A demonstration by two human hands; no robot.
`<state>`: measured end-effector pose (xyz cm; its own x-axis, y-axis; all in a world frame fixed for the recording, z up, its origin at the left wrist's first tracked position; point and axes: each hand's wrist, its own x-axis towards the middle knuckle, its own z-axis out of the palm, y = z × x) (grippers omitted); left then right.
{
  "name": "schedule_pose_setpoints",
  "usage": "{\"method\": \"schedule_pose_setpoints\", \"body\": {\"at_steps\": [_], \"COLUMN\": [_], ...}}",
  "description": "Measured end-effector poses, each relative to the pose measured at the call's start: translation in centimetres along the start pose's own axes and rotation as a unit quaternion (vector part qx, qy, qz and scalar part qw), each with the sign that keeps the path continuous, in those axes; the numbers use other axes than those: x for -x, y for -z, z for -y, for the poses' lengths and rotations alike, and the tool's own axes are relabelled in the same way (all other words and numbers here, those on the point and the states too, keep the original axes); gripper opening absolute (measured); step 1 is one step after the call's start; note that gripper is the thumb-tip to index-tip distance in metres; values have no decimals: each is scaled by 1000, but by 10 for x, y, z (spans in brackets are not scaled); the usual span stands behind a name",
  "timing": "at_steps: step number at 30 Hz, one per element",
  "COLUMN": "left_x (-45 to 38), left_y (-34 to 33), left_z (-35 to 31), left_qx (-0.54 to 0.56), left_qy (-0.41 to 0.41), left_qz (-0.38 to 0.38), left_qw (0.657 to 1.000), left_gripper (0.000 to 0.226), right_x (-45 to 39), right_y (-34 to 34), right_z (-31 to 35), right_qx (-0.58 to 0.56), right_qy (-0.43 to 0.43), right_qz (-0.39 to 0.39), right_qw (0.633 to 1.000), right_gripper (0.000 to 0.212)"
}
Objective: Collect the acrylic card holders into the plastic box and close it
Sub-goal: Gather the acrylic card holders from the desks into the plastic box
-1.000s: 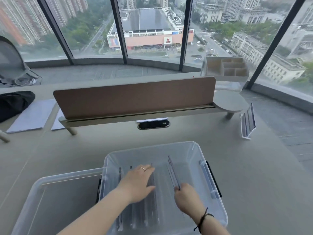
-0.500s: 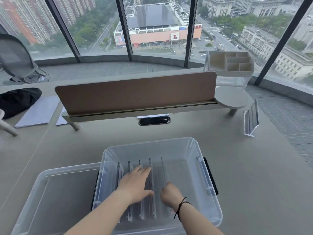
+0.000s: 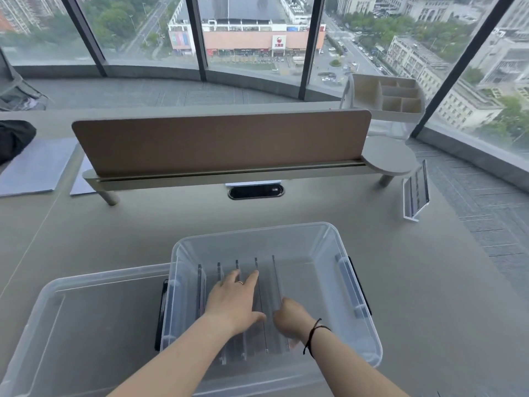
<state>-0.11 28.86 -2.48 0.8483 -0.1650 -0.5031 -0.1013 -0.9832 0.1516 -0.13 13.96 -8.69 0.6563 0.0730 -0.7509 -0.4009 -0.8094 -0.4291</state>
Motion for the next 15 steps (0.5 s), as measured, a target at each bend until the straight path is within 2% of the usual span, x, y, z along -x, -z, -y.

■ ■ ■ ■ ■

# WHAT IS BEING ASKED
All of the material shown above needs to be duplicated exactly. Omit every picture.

# SOLUTION TO THE PROBLEM
A demonstration by two human hands; no robot.
`<state>`: measured end-effector pose (xyz cm; its own x-axis, y-axis; all in a world frame fixed for the recording, z up, its origin at the left wrist's first tracked position; point and axes: each hand's wrist, its own x-axis towards the middle knuckle, its own z-axis out of the palm, y = z × x) (grippers omitted); left then right.
{
  "name": "schedule_pose_setpoints",
  "usage": "{\"method\": \"schedule_pose_setpoints\", \"body\": {\"at_steps\": [_], \"COLUMN\": [_], ...}}",
  "description": "Measured end-effector poses, each relative to the pose measured at the call's start: translation in centimetres along the start pose's own axes and rotation as a unit quaternion (vector part qx, qy, qz and scalar part qw), each with the sign that keeps the path continuous, in those axes; the numbers use other axes than those: x for -x, y for -z, z for -y, for the poses' lengths and rotations alike, and the tool's own axes are relabelled in the same way (all other words and numbers here, those on the point and the states too, keep the original axes); gripper opening absolute (measured); step 1 is one step after the call's start; note that gripper is the thumb-tip to index-tip distance in metres; values have no decimals: each is scaled by 1000, but by 10 for x, y, z (spans in brackets are not scaled); the usual span stands behind a name",
  "timing": "at_steps: step number at 30 Hz, one per element",
  "COLUMN": "left_x (-45 to 38), left_y (-34 to 33), left_z (-35 to 31), left_qx (-0.54 to 0.56), left_qy (-0.41 to 0.41), left_qz (-0.38 to 0.38), left_qw (0.657 to 1.000), left_gripper (0.000 to 0.226), right_x (-45 to 39), right_y (-34 to 34), right_z (-31 to 35), right_qx (-0.58 to 0.56), right_qy (-0.43 to 0.43), right_qz (-0.39 to 0.39), right_qw (0.633 to 1.000), right_gripper (0.000 to 0.212)"
}
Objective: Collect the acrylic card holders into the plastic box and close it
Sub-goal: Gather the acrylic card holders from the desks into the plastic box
-1.000s: 
-0.500s: 
+0.000s: 
<state>-0.11 28.86 -2.48 0.8483 -0.1650 -0.5031 -0.1013 -0.9832 0.1516 -0.13 13.96 -8.69 0.6563 0.0730 -0.7509 -0.4009 -0.8094 -0.4291</state>
Motion for the next 15 steps (0.5 s), as measured, a target at each bend until the straight path is within 2% of the usual span, x, y, z along -x, -z, -y.

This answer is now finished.